Data records
◇ ◇ ◇ ◇

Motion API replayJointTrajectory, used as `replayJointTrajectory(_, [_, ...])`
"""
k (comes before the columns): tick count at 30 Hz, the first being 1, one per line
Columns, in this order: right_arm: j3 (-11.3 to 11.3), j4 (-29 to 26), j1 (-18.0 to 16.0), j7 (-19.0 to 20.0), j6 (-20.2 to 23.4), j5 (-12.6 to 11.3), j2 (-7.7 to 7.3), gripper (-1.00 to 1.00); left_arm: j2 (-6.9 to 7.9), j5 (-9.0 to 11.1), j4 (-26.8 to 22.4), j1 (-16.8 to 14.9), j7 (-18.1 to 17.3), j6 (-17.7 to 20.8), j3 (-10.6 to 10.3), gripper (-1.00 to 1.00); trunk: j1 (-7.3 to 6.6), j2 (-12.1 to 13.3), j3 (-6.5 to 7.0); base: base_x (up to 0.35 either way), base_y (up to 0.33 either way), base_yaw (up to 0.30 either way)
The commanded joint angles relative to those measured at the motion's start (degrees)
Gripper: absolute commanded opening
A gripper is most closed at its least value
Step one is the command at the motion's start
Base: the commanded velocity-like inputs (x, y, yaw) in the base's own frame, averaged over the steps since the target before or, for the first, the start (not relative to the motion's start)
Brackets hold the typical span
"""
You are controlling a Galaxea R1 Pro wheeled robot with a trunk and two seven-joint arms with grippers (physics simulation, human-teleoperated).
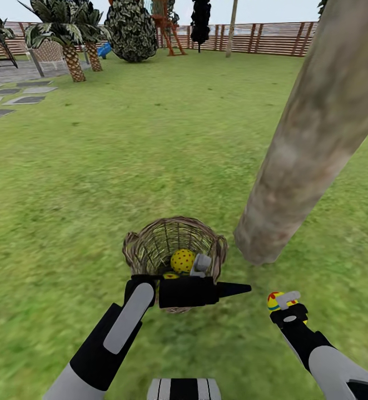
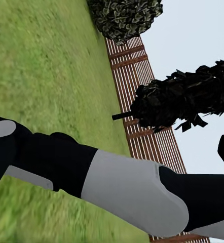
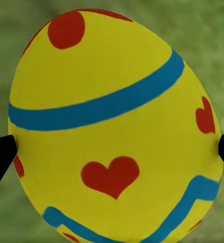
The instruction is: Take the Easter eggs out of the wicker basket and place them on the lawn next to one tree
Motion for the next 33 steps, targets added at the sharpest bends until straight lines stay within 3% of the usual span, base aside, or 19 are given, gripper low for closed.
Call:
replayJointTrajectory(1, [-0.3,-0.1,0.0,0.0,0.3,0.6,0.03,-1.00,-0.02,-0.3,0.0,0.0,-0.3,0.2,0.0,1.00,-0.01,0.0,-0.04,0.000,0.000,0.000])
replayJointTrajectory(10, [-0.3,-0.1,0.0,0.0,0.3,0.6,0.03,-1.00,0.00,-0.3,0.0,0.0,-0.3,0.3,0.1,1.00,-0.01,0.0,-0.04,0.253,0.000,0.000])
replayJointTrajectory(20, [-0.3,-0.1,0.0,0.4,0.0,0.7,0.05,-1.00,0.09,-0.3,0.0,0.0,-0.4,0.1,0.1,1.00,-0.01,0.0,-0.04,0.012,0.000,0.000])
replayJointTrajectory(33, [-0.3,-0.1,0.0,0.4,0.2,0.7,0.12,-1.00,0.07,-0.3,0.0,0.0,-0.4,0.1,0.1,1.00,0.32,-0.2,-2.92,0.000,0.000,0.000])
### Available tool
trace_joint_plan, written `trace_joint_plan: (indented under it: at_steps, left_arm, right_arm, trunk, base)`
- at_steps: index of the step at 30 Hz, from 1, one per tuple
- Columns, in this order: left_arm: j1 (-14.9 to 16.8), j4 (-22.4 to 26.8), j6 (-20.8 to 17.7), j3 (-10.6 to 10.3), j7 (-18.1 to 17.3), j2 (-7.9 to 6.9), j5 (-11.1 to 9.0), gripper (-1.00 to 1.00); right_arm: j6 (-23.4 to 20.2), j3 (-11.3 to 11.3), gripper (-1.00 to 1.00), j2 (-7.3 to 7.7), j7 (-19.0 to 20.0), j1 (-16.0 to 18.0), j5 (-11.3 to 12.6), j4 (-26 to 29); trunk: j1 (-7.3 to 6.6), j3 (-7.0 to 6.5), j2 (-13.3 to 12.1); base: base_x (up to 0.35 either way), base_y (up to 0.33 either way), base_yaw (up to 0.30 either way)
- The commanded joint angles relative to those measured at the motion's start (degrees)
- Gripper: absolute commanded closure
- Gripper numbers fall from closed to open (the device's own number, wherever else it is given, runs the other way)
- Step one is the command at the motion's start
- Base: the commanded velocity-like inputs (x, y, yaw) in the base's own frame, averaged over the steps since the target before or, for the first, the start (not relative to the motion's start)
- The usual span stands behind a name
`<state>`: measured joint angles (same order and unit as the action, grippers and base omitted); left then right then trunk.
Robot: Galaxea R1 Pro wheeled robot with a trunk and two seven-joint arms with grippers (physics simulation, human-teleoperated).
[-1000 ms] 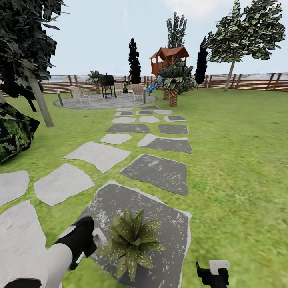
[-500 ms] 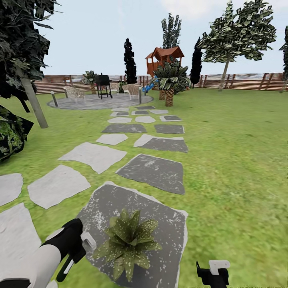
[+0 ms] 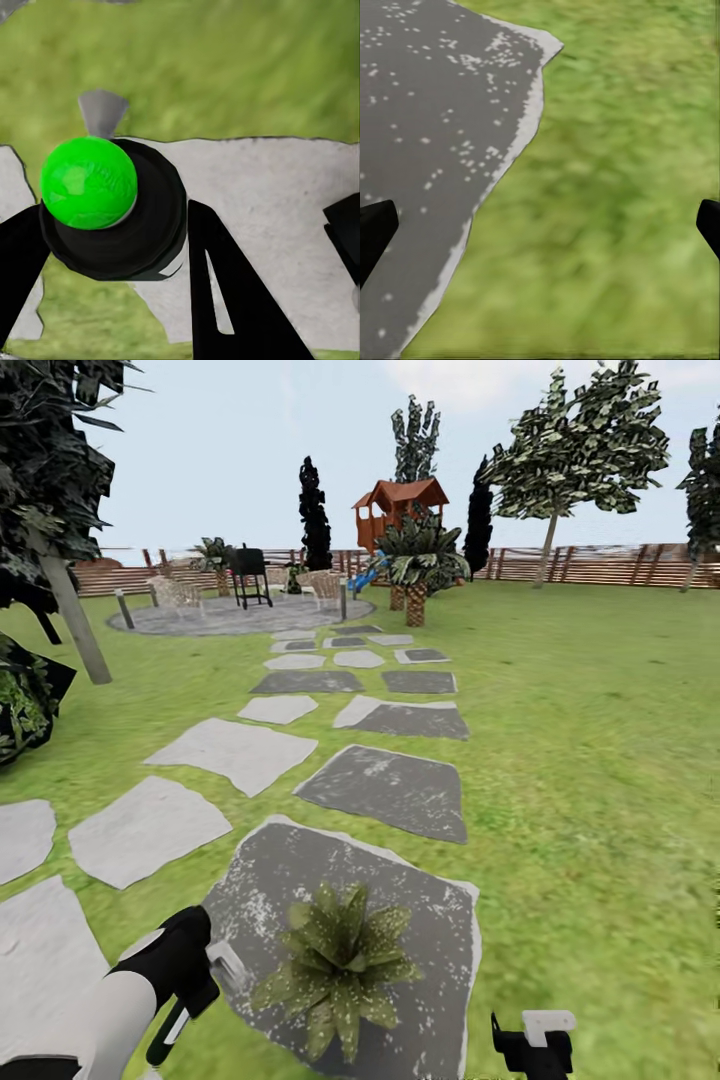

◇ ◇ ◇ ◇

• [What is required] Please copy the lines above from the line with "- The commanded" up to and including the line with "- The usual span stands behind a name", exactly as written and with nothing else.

• [Task response]
- The commanded joint angles relative to those measured at the motion's start (degrees)
- Gripper: absolute commanded closure
- Gripper numbers fall from closed to open (the device's own number, wherever else it is given, runs the other way)
- Step one is the command at the motion's start
- Base: the commanded velocity-like inputs (x, y, yaw) in the base's own frame, averaged over the steps since the target before or, for the first, the start (not relative to the motion's start)
- The usual span stands behind a name

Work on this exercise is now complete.